Assignment: Reproduce the listing below exactly, from its first line down to and including the line with "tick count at".

Source material:
+---+

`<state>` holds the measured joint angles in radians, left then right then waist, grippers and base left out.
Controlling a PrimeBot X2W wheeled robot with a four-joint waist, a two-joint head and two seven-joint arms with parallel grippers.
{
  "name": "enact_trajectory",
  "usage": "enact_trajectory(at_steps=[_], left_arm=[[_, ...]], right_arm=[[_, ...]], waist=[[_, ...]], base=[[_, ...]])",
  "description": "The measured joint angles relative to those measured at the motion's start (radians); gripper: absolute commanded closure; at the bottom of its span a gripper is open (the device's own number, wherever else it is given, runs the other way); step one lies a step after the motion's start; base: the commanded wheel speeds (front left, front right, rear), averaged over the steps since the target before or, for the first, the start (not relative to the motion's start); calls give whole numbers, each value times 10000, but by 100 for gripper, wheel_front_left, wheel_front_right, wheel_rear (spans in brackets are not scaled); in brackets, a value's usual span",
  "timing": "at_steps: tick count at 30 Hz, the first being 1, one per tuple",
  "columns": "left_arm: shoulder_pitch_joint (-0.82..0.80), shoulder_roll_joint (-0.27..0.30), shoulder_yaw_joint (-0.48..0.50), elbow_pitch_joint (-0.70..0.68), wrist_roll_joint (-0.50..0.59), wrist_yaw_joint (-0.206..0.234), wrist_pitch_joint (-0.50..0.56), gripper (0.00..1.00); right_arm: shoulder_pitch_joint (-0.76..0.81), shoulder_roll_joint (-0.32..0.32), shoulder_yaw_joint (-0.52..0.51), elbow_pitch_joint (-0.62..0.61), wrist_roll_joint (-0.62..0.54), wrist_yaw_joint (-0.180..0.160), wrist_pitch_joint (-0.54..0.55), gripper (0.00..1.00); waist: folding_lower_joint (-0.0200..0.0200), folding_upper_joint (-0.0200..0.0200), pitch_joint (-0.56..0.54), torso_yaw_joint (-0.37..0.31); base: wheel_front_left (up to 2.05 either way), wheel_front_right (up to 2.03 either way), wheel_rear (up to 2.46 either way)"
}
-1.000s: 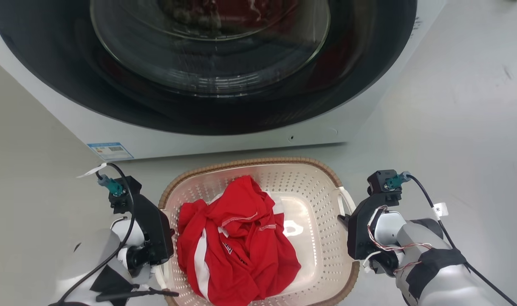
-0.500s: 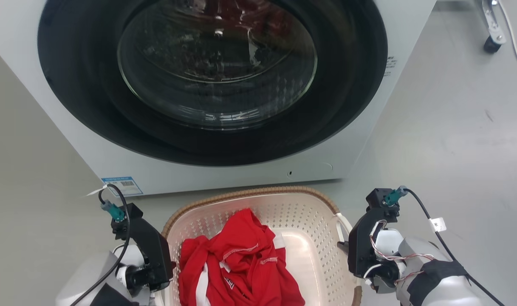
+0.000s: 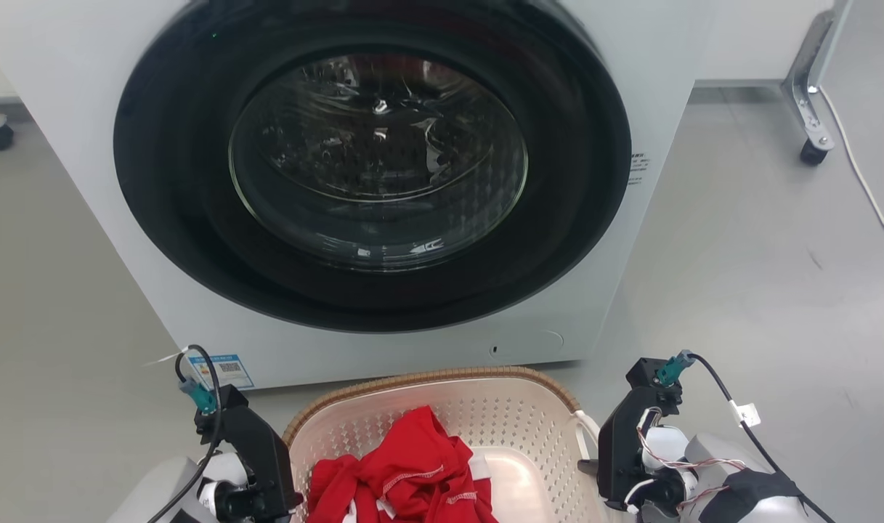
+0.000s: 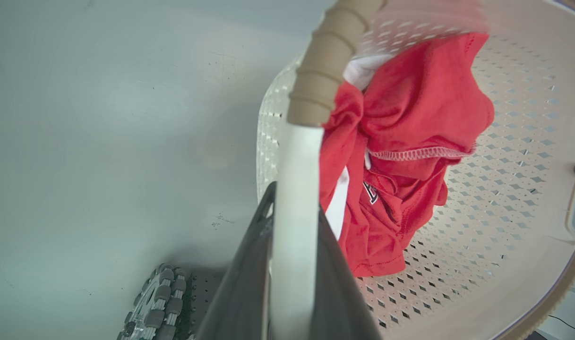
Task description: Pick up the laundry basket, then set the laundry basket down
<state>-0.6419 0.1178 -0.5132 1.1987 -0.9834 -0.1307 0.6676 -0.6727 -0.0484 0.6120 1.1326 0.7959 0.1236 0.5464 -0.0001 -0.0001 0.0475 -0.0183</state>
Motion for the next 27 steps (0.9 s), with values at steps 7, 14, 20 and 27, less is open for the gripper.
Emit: enact_trajectory(at_steps=[7, 14, 20, 27], left_arm=[[214, 23, -50, 17, -33, 2, 146, 100], [300, 50, -86, 13, -102, 2, 186, 100], [305, 61, -98, 8, -165, 2, 257, 100], [309, 84, -128, -10, -190, 2, 261, 100]], right_arm=[[130, -4, 107, -2, 274, 0, 345, 100], [221, -10, 161, -13, 428, -2, 491, 100], [221, -38, 217, -35, 539, -2, 562, 100], [221, -52, 274, -46, 765, -2, 614, 100]], waist=[[0, 0, -441, -41], [1, 0, -544, -88], [2, 0, -583, -97], [1, 1, -614, -98]], base=[[0, 0, 0], [0, 0, 0], [0, 0, 0], [0, 0, 0]])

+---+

Solved exercise:
`<state>` holds the measured joint angles in radians, left then right then waist, grippers and base left out.
Controlling a PrimeBot X2W wheeled robot with a four-joint waist, a two-joint head and two seven-joint arms with parallel grippers.
{
  "name": "enact_trajectory",
  "usage": "enact_trajectory(at_steps=[_], left_arm=[[_, ...]], right_arm=[[_, ...]], waist=[[_, ...]], base=[[_, ...]])",
  "description": "The measured joint angles relative to those measured at the motion's start (radians); gripper: absolute commanded closure; at the bottom of its span a gripper is open (the device's own number, wherever else it is given, runs the other way); step one lies a step after the motion's start; base: the commanded wheel speeds (front left, front right, rear), averaged over the steps since the target before or, for the first, the start (not relative to the motion's start); calls give whole numbers, each value times 10000, but by 100 for gripper, wheel_front_left, wheel_front_right, wheel_rear (spans in brackets are not scaled); in brackets, a value's usual span",
  "timing": "at_steps: tick count at 30 Hz, the first being 1, one per tuple",

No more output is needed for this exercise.